Der Mörder von Carolin G. könnte ein Lasterfahrer sein. Wäre es da nicht sinnvoll, bei der Fahndung Daten hinzuzuziehen, die über die Lkw-Maut erfasst werden? Wäre es. Darf man aber nicht.
Von Charlotte Janz
Bei dem Mörder von Carolin G. handelt es sich möglicherweise um einen Lkw-Fahrer. Das legt eine Eisenstange nahe, mit der Carolins Mörder eine andere junge Frau 2014 in Österreich umgebracht
haben soll. Derartige Rohre kommen oft als Hebel zum Einsatz, wo mit
hydraulischen Werkzeugen hantiert wird, etwa bei Wagenhebern – oder zum
Abkippen von Lkw-Fahrerkabinen. Der Abgleich von DNA-Spuren hatte die
deutschen und österreichischen Ermittler dazu gebracht, vom selben Täter
auszugehen.
Wenn es sich bei dem Täter also möglicherweise um einen Lasterfahrer
handelt: Wäre es da nicht am einfachsten, bei der Fahndung nach dem
Täter Mautdaten hinzuzuziehen? Den Betreiber Toll Collect zu fragen,
welche Lastwagen die Autobahn A5 im Zeitfenster des Mordes bei Endingen
verlassen haben und dann wieder aufgefahren sind? Das wäre es. Darf man
aber nicht.
"Es ist nicht zulässig, Mautdaten zu Strafverfolgungszwecken zu nutzen,"
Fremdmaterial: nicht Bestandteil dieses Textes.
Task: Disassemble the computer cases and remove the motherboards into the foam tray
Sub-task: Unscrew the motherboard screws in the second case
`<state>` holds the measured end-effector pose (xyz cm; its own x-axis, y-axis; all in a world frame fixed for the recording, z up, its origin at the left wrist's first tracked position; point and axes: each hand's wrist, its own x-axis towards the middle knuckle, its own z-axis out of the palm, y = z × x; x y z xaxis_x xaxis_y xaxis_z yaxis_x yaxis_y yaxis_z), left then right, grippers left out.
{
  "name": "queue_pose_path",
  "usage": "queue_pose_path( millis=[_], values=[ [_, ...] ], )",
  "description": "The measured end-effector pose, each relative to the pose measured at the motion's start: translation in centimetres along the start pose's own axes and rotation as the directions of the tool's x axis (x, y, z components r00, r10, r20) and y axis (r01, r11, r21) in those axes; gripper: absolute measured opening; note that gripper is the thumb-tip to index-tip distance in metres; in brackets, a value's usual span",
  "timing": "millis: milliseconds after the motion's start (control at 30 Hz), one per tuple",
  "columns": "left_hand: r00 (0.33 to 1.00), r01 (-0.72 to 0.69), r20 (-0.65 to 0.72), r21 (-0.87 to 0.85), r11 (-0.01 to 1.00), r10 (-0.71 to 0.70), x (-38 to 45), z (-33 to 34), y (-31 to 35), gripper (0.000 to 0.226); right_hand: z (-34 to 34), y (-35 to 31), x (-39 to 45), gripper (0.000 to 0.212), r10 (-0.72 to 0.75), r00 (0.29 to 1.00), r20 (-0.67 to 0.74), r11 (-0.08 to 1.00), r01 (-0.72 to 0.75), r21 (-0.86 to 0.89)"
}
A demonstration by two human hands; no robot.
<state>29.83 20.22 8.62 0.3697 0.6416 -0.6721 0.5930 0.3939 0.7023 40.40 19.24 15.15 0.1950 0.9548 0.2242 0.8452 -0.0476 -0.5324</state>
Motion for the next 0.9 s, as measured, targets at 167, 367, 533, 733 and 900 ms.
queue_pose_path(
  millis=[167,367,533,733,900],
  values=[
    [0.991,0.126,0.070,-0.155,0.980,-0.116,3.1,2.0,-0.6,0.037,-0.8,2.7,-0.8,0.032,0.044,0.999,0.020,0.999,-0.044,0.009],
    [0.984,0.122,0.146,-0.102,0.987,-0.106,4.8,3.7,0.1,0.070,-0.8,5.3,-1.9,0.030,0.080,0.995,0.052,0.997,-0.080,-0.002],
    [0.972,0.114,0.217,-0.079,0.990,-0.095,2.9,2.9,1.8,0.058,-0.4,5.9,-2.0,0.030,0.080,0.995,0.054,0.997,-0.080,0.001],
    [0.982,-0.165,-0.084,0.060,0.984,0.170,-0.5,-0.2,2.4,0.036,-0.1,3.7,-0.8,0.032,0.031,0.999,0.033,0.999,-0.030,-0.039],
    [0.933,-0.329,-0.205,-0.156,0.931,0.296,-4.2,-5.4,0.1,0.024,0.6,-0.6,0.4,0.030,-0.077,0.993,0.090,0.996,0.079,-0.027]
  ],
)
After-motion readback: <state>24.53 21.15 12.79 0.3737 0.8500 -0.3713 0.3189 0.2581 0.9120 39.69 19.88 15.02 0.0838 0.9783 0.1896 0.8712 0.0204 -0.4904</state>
sagt Ralf Langenbach, Staatsanwalt in Freiburg . Dieses Verbot ergibt
sich aus dem "Gesetz über die Erhebung von streckenbezogenen Gebühren
für die Benutzung von Bundesautobahnen und Bundesstraßen" – kurz:
Bundesfernstraßenmautgesetz. Darin ist geregelt, welche Daten das vom
Verkehrsministerium beauftragte Unternehmen Toll Collect für die
Lkw-Maut speichern darf. Und das ist eine ganze Menge: Vom Foto und
Nummernschild des Lasters über den Namen des Fahrers bis hin zu Ort und
Zeit der Autobahn-Nutzung. Im Gesetz ist explizit festgeschrieben, dass
die Daten "ausschließlich zum Zweck der Überwachung der Einhaltung der
Vorschriften" genutzt werden dürfen. Eine Übermittlung der Daten sei
unzulässig. Der Grund dafür: Datenschutz. Aber kann man da bei Mord
keine Ausnahme machen? "Nein", sagt Langenbach. "Es sei denn, das Gesetz
ändert sich."
Versuche, eben das zu tun, gibt es, seit Einführung der Lkw-Maut. In den
Tätigkeitsberichten des Bundesdatenschutzbeauftragten ist die
politische Diskussionen über die Verwendung von Mautdaten protokolliert.
Dort steht etwa: "Nach verschiedenen Kapitalverbrechen, in die schwere
Lastwagen beziehungsweise ihre Fahrer verwickelt waren, wurde im
parlamentarischen Bereich die Frage aufgeworfen, inwieweit die im Gesetz
verankerte strikte Zweckbindungsregelung wirklich angemessen sei."
Bis heute ist sie jedenfalls noch in Kraft. 2005 ist der damalige
Innenminister Wolfgang Schäuble (CDU) mit dem Vorstoß gescheitert,
Informationen aus dem Maut-System für die Strafverfolgung zu nutzen.
2013 misslang der Versuch dann einem weiteren Innenminister, Hans-Peter
Friedrich (CSU).
Für den Fall Carolin G. bedeutet das: Die Polizei muss sich ihre
Informationen über das Kommen und Gehen von Lastwagen rund um Endingen
woanders besorgen. Beispielsweise bei Speditionsunternehmen, sagt
Langenbach. Aber der Staatsanwalt sagt auch: "Es ist noch keineswegs
sicher, dass es sich bei dem Täter um einen Lkw-Fahrer handelt."
Seitdem bekannt wurde, dass der Mörder von Carolin G. schon vor drei
Jahren in Österreich zugeschlagen hat, sind laut Polizeisprecher Walter
Roth gut 100 neue Hinweise zu dem Fall eingegangen. Darunter auch
solche, die mögliche Bezüge zwischen den Fällen im Kaiserstuhl und in
Tirol herstellen. Mehr will Roth erstmal nicht sagen.